I don't think Steve Jobs, had he still be alive and in charge, would have released the AVP yet in this state.

Same how Appel hasn't yet released a folding phone even though Android OEMs have been doing it for 5 years already. The tech is just not yet mature for a flawless implementation that Apple is know to deliver even if it arrives later to the market than the competition.

4 comments

It is actually very Apple, and perhaps even more so at post-Jobs Apple.

The iPod wasn’t as good on paper as the Rio or Rune. Cost a LOT more too.

The original iPhone wasn’t great, but it was good enough to capture the imagination. It certainly wasn’t cheap.

The Series 0 Watch was also pretty ordinary, especially when compared to other smart watches. Expensive too.

Same with Siri, the HomePod and Apple TV, but these haven’t quite hit the mark. Probably not failures (except maybe Siri), but not in the best of Apple category.

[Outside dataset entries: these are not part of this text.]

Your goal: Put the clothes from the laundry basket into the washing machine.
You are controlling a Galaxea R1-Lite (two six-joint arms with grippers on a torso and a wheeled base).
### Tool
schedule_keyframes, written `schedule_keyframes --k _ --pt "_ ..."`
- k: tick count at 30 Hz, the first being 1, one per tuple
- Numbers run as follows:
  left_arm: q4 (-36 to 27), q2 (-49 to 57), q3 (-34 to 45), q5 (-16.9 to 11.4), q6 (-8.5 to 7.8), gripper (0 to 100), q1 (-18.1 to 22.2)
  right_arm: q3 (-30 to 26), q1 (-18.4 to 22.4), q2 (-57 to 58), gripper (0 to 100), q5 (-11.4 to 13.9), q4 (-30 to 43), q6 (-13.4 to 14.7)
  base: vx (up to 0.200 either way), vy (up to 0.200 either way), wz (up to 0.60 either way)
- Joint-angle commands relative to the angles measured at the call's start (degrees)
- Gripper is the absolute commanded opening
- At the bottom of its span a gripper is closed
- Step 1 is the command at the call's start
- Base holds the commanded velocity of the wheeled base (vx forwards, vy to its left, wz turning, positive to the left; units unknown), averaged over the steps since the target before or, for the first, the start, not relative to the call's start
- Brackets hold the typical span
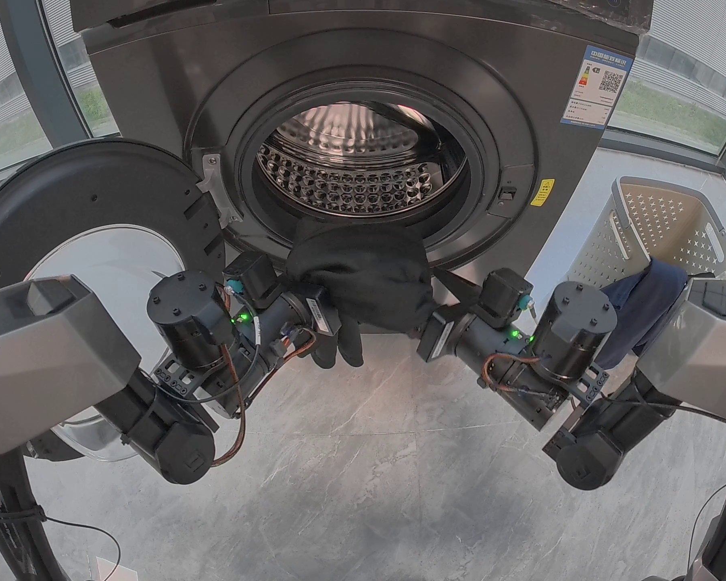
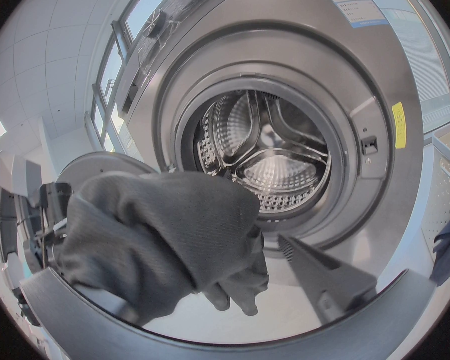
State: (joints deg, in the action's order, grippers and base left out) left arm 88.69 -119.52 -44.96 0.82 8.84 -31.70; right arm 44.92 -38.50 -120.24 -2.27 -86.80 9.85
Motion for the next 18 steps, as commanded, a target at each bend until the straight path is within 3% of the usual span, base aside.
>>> schedule_keyframes --k 1,5,8,11,15,18 --pt "-0.1 6.8 7.2 -0.2 1.36 0 -0.1 -11.8 -3.6 3.8 100 2.5 -1.5 -0.8 0.0 0.0 0.0" --pt "-0.2 11.1 13.4 -0.1 1.18 0 -0.2 -22.0 -3.6 7.3 100 5.2 -1.5 -3.8 0.0 0.0 0.0" --pt "-0.2 14.6 18.2 -0.2 1.01 0 -0.2 -25.7 -2.7 9.0 100 5.3 -1.6 -4.0 0.0 0.0 0.0" --pt "-0.1 17.6 23.2 -2.0 0.83 0 -0.1 -27.5 -0.8 10.5 100 5.2 -1.5 -3.6 0.0 0.0 0.0" --pt "-0.4 19.1 26.2 -7.8 0.57 0 0.3 -27.2 2.2 10.7 100 4.7 -1.6 -3.8 0.0 0.0 0.0" --pt "0.0 17.4 26.6 -8.0 -1.72 0 0.0 -26.4 4.4 10.5 100 4.6 -1.6 -3.5 0.0 0.0 0.0"
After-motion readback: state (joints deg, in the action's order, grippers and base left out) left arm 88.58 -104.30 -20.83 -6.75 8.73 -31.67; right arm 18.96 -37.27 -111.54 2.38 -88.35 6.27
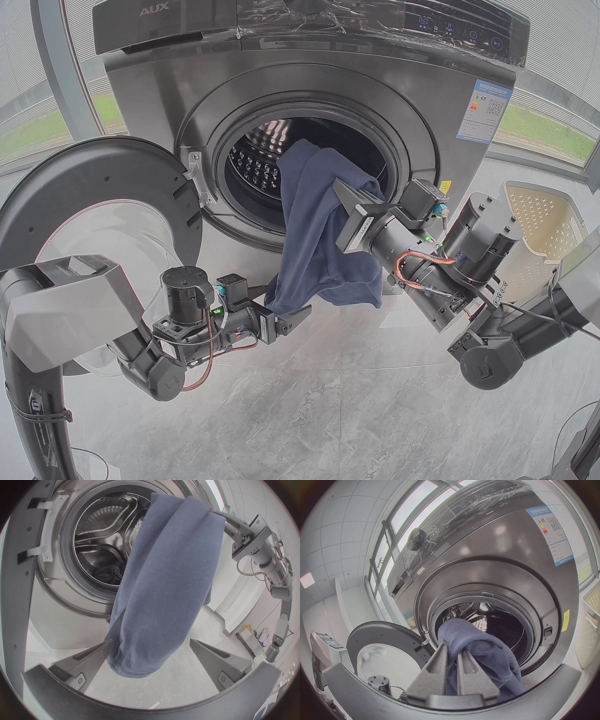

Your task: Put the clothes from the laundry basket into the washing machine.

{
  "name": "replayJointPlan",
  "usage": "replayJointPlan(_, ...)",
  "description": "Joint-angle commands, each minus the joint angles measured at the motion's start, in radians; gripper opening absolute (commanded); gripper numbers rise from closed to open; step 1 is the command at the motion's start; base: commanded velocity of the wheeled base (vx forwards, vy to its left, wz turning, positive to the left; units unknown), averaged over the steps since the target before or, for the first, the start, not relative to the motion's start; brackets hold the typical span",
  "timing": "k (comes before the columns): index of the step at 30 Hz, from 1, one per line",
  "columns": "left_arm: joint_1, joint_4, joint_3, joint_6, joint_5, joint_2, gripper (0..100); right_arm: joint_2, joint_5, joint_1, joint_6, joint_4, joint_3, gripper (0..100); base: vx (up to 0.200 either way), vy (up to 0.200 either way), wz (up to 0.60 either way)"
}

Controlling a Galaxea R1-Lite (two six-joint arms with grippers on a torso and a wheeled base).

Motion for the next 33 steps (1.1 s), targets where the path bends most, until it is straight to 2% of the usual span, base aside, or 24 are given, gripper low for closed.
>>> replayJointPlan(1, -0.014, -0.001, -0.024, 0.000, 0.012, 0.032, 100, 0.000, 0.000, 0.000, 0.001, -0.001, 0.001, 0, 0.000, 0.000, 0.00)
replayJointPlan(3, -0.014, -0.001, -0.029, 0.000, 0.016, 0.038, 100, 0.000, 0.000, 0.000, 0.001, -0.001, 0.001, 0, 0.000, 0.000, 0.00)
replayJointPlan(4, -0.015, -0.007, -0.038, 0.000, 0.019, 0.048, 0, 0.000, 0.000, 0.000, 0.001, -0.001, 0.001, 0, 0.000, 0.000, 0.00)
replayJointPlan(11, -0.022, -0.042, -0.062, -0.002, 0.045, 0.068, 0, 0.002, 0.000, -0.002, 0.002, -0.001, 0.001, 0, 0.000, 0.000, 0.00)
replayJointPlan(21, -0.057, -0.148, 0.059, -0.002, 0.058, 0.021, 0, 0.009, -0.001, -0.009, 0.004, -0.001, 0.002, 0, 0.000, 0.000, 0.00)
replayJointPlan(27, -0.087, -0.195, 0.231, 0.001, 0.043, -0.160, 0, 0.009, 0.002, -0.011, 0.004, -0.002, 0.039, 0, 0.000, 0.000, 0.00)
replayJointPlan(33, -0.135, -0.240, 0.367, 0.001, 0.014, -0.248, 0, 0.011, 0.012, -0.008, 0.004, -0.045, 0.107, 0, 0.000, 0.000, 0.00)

All of these early products were for the bleeding edge. They provide the feedback and insight into how the product is going to be used.

Apple’s special ability is to find the essence of what a good product needs to have, quickly. Sometimes they don’t nail it first time, but they excel at finding out and then iterating until it does.

> I don't think Steve Jobs, had he still be alive and in charge, would have released the AVP yet in this state.

Even assuming that, what does it matter? He’s not around and times change.

>Even assuming that, what does it matter? He’s not around and times change.

Because they can also change for the worst. This product is less Apple iPad and more Apple Newton. Both were great innovative technical achievements of tablet computers in their eras, but only one was a smash hit with the mainstream public.

[1] https://en.wikipedia.org/wiki/Apple_Newton

The following products were all created under Jobs' direction and failed commercially:

- Apple III (1981)

- Lisa (1983)

- Puck Mouse (1998)

- The Cube (2000)

- iTunes phone (2005)

- Apple TV (2007)

I’d argue that the Motorola iTunes phone was a success. I don’t think its goal was to be a great phone, I think it was to bring in some much needed cash.

The original Apple TV, like the iPod hifi, always felt like a hobby project that really needed some decent investment. I think they couldn’t really figure out what they needed it to be, but someone important wanted to have an Apple something in their home.

Much needed cash? Apple was making lots of money off the iPod in 2005. If it was a “success” it was in the sense that it proved they needed to make their own phone
That’s fair, but they weren’t out of the woods yet. But probably less important than I previously stated/thought.
I'd argue that the iPhone without the app store was unfinished / a prototype.
Once again revisionist history in effect.

The Vision Pro is on par with the level of quality as the original iPhone or Apple Watch. And has sold better than both.

Arguably the original iPod fits in alongside the original iPhone and Watch. It was significantly less of a finished, polished product than the commercially successful 3/4th gen models onward that people tend to think of when iPods are mentioned.
Only because the connected market is many times larger did it sell better. It's not fit for purpose and the audience will take a decade or more to reach numbers that make it worth it for app developers and even then it'll be a dorkbox for your face and not used much at all by the "productivity" half of the office that care about hair and makeup.